The DSARC selection criteria are the same as those for UVAs, with the exception of rank. (180) A DSARC must be an "NCO (SFC or higher), officer (MAJ/CW3 or higher), or civilian (GS-11 or above)." (181) The same concerns regarding the selection of UVAs apply to DSARCS, but because the DSARC has supervisory duties over the UVAs, rank must be more carefully considered.
It is likely some of the UVAs will be lieutenants (LTs) or captains (CPTs) and so commanders should first look to appoint a major (MAJ) or above to hold the DSARC position. The selection of a field grade officer will not only aid in the supervision of the program and its participants, but it will also facilitate the necessary relationships with the CID, OSJA, the Provost Marshal and medical authorities. (182) As long as they meet the appropriate criteria, the brigade S-1 or division G-1 is a logical choice to serve as the DSARC. The individual is often co-located with the BJA, or staff judge advocate (SJA), facilitating frequent discussion about the program. (183) The SAPRO is part of Army G-1 (184) and will also have the background, connection, and sense of ownership over the program that another officer may not. (185)
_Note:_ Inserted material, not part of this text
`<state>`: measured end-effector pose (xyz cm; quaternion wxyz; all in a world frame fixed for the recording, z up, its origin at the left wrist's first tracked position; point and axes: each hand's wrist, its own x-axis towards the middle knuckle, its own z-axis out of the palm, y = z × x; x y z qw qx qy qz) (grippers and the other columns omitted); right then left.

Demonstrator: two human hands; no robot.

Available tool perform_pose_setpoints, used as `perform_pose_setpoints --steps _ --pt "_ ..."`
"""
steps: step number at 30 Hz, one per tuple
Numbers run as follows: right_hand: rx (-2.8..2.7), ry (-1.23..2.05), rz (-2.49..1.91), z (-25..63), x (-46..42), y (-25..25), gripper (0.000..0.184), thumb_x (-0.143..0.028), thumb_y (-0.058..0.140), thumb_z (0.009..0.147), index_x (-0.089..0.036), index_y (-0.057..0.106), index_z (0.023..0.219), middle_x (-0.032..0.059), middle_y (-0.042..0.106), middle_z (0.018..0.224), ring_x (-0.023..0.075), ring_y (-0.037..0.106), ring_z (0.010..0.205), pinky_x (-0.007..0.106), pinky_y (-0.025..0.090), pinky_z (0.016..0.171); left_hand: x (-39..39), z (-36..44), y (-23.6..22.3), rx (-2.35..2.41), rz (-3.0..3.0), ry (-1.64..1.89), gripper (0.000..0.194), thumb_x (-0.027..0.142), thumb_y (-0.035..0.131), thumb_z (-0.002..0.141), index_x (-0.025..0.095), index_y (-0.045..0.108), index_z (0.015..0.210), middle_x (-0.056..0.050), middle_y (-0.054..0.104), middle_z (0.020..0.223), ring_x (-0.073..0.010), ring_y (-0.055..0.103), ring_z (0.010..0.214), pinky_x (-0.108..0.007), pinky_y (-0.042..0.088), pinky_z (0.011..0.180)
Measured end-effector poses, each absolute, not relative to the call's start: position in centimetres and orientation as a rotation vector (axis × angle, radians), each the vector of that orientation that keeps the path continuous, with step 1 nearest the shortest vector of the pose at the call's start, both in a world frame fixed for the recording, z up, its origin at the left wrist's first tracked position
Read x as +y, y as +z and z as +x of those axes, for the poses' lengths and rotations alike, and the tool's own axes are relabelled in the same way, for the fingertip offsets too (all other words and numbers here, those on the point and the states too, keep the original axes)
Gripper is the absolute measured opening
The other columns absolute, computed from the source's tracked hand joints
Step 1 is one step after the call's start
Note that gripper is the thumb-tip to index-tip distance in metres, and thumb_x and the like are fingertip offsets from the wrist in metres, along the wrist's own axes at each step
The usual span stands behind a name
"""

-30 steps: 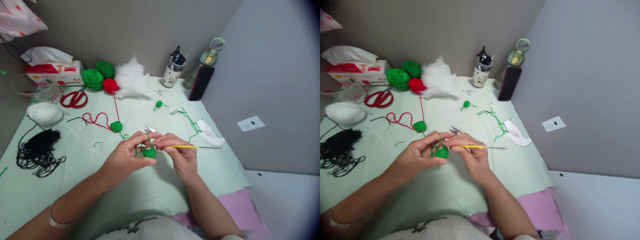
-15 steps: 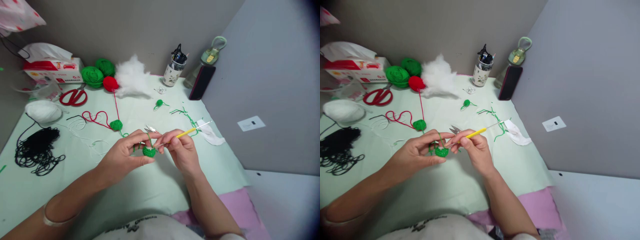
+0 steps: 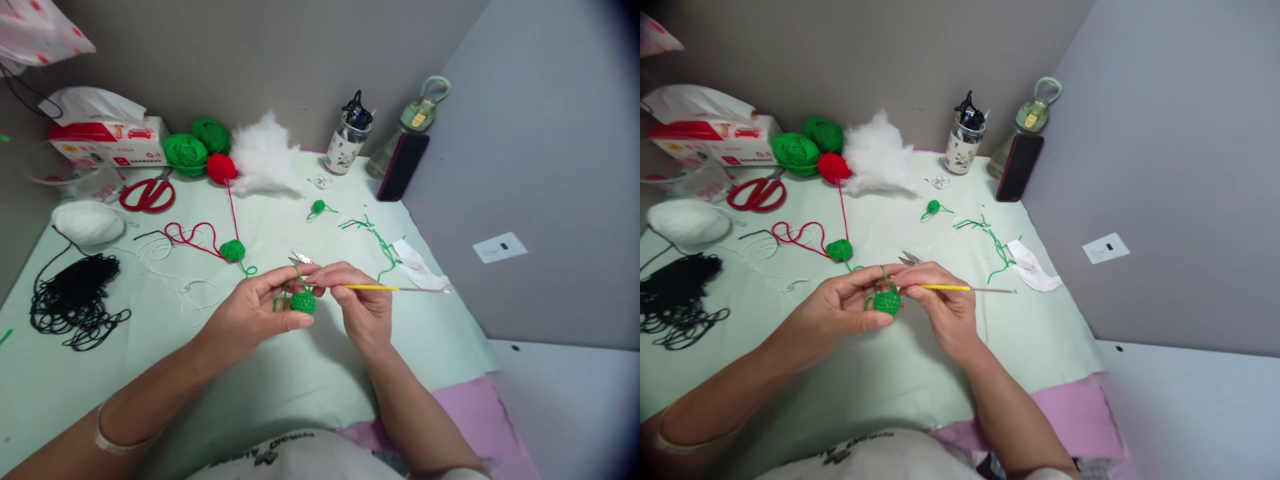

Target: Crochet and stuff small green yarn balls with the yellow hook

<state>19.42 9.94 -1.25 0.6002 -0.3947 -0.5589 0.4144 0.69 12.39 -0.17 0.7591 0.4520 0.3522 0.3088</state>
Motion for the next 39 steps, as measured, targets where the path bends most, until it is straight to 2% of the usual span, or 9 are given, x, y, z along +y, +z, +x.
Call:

The servicing JA should remind their commander that they should not wait until they receive orders to deploy to select a DSARC. Every brigade, brigade combat team (BCT), and higher should have a DSARC, trained and ready to assume the duties of the SARC if, and when, the unit deploys. (186) The DSARC should have a strong relationship with the installation SARC so that they can easily "maintain a liaison" (187) while deployed and understand the installation's process and procedure for providing services." (188)
The DSARC will likely not have extensive exposure to the SAPR program while in garrison and the BJA or SJA can be a distinct asset to them. The JA should recognize that their role may expand in a deployed environment, as they may be the only one on the staff with previous experience in this arena. This is yet another opportunity for the JA to be a force multiplier for the unit, and the SAPR team.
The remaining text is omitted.